The paper computes adiabatic mass-loss responses for 10-80 M_sun helium stars by solving the stellar structure equations under hydrostatic equilibrium and the Roche-lobe overflow condition, then identifies q_crit as the mass ratio where the adiabatic radius response zeta_ad exceeds the Roche-lobe zeta_RL. This is a forward numerical derivation from the model setup and does not reduce to any fitted parameter, self-defined quantity, or load-bearing self-citation; the resulting ranges (1.0 < q_crit < 2.8 for HeMS and 1.5 < q_crit < 5.0 for HeHG under fully non-conserved transfer) are outputs of the integration, not inputs. Prior papers in the series supply the general method but the specific massive-helium-star grids and wind/re-emission prescriptions are independent computations. No step renames a known result or imports uniqueness via self-citation.

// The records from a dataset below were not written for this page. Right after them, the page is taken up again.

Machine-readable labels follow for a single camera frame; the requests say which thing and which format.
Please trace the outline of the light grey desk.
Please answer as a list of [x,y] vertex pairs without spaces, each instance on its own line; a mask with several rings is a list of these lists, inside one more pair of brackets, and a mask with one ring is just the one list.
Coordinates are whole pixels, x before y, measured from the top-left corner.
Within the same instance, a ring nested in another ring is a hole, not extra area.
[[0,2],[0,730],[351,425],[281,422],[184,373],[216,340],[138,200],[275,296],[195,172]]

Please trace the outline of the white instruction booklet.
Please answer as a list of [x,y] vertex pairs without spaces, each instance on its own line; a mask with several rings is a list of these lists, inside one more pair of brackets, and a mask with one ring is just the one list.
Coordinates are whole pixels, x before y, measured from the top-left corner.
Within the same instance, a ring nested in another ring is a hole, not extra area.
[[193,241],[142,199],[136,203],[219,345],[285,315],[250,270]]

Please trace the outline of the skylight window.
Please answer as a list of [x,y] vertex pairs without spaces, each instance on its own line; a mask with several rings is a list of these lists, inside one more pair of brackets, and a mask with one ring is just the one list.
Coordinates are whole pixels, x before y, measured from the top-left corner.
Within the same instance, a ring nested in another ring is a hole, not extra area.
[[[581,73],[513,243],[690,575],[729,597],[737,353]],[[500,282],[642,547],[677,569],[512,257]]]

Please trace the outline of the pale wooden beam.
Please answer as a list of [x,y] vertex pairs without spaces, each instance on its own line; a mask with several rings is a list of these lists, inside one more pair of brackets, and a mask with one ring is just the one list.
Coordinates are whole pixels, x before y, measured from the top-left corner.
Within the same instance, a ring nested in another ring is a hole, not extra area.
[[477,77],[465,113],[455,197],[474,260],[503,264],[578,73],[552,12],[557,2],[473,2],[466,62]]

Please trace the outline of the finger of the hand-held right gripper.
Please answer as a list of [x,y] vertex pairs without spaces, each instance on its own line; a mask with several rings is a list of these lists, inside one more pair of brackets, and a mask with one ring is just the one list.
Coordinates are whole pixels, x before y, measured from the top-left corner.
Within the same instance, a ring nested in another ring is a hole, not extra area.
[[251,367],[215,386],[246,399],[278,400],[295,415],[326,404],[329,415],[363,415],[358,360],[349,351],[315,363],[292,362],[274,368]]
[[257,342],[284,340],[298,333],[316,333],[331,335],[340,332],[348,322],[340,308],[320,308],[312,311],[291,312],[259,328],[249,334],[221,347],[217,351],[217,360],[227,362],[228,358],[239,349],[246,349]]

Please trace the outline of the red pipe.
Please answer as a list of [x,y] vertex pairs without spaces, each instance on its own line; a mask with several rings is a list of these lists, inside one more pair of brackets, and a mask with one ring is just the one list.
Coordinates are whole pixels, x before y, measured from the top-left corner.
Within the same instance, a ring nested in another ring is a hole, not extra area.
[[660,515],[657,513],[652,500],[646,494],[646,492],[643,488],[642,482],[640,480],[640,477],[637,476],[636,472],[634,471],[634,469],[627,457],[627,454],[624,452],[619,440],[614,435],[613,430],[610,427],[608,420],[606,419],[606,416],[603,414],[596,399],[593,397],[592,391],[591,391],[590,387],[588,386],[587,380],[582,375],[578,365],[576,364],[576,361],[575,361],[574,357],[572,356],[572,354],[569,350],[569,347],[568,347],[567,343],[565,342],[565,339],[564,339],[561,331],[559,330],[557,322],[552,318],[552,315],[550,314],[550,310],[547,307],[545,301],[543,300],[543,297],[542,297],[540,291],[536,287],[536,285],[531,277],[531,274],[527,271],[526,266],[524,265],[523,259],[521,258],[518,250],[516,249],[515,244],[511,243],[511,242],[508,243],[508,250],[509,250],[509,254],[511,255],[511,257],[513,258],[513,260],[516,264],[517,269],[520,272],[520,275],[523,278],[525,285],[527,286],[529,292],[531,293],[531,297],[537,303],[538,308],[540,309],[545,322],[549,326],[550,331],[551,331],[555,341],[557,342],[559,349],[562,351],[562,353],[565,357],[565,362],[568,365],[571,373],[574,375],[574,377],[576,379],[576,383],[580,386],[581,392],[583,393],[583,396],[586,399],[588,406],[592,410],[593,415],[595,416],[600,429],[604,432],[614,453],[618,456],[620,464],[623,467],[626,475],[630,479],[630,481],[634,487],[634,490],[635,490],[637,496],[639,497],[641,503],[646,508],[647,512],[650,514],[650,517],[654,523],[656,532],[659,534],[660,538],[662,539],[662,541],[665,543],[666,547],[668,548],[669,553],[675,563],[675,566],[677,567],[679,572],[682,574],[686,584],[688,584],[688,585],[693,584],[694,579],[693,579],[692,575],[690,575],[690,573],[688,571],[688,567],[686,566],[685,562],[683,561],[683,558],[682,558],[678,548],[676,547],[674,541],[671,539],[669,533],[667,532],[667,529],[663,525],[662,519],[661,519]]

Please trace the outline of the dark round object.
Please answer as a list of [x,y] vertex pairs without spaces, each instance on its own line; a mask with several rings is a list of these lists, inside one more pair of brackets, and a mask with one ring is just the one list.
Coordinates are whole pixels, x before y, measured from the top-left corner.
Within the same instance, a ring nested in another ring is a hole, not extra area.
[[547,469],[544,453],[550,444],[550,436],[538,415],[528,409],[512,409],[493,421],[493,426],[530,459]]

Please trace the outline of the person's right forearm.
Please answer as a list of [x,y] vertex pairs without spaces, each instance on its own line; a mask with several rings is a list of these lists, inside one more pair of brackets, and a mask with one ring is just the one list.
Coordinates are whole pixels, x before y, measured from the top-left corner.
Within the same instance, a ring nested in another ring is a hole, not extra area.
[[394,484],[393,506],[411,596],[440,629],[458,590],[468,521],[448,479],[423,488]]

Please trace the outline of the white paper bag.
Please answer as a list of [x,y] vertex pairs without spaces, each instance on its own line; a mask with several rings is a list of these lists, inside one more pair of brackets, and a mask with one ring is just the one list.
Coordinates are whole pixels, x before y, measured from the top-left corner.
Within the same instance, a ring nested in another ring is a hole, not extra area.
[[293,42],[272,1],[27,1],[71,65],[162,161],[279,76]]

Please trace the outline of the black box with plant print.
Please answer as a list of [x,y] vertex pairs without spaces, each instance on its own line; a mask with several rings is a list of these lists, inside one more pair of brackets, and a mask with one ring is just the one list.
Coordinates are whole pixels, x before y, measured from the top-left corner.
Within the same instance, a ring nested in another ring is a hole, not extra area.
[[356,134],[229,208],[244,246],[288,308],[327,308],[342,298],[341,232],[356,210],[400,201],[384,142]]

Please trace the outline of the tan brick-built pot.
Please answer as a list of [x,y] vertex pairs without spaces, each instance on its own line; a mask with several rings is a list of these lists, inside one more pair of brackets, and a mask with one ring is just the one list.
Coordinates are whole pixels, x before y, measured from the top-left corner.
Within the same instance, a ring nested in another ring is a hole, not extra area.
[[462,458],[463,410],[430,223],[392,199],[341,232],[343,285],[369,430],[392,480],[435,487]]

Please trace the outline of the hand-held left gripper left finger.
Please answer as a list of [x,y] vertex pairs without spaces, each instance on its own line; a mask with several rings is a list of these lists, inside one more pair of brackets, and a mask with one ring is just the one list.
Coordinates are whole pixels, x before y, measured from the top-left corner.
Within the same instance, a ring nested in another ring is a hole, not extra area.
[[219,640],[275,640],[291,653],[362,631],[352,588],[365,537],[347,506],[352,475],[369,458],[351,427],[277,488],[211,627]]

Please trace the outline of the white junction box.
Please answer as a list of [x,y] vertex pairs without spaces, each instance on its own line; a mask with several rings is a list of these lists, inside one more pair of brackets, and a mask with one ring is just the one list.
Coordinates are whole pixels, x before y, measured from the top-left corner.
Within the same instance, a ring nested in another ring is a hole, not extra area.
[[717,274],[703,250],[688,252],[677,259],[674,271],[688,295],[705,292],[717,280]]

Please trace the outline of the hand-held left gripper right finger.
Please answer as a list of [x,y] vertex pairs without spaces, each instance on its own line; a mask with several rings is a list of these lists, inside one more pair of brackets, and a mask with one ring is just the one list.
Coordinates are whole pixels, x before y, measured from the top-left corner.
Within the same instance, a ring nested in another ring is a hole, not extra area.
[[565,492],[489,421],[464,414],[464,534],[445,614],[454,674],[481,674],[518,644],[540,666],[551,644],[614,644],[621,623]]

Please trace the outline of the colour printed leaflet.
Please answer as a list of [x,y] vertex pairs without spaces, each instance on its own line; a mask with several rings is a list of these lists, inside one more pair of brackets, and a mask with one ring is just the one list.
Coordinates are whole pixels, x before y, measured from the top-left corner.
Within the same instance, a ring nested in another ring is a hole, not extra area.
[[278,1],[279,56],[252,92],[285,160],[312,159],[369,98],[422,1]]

Axiom & Free-Parameter Ledger

2 free parameters · 2 axioms · 0 invented entities

The central claim rests on the adiabatic approximation for the stellar radius response, two specific Wolf-Rayet wind prescriptions whose functional forms are not given in the abstract, and the assumption that mass leaves the system isotropically during non-conservative transfer. No new particles or forces are postulated.

free parameters (2)
  • Wolf-Rayet wind prescription parameters
    Two different wind recipes are adopted; their scaling constants and dependence on luminosity or mass are chosen from prior literature and not re-derived here.
  • Isotropic re-emission efficiency
    The fraction of transferred mass that is ejected isotropically is treated as a free modeling choice that alters q_crit differently at early and late evolutionary stages.
axioms (2)
  • domain assumption The helium star remains in hydrostatic equilibrium during rapid mass loss so that its radius change is governed by the adiabatic index.
    This is the defining assumption of the adiabatic mass-loss model used throughout the series.
  • domain assumption Mass transfer is either fully conservative or fully non-conservative with isotropic re-emission; no intermediate angular-momentum loss channels are modeled.
    The two limiting cases are used to bracket the critical mass ratios reported in the abstract.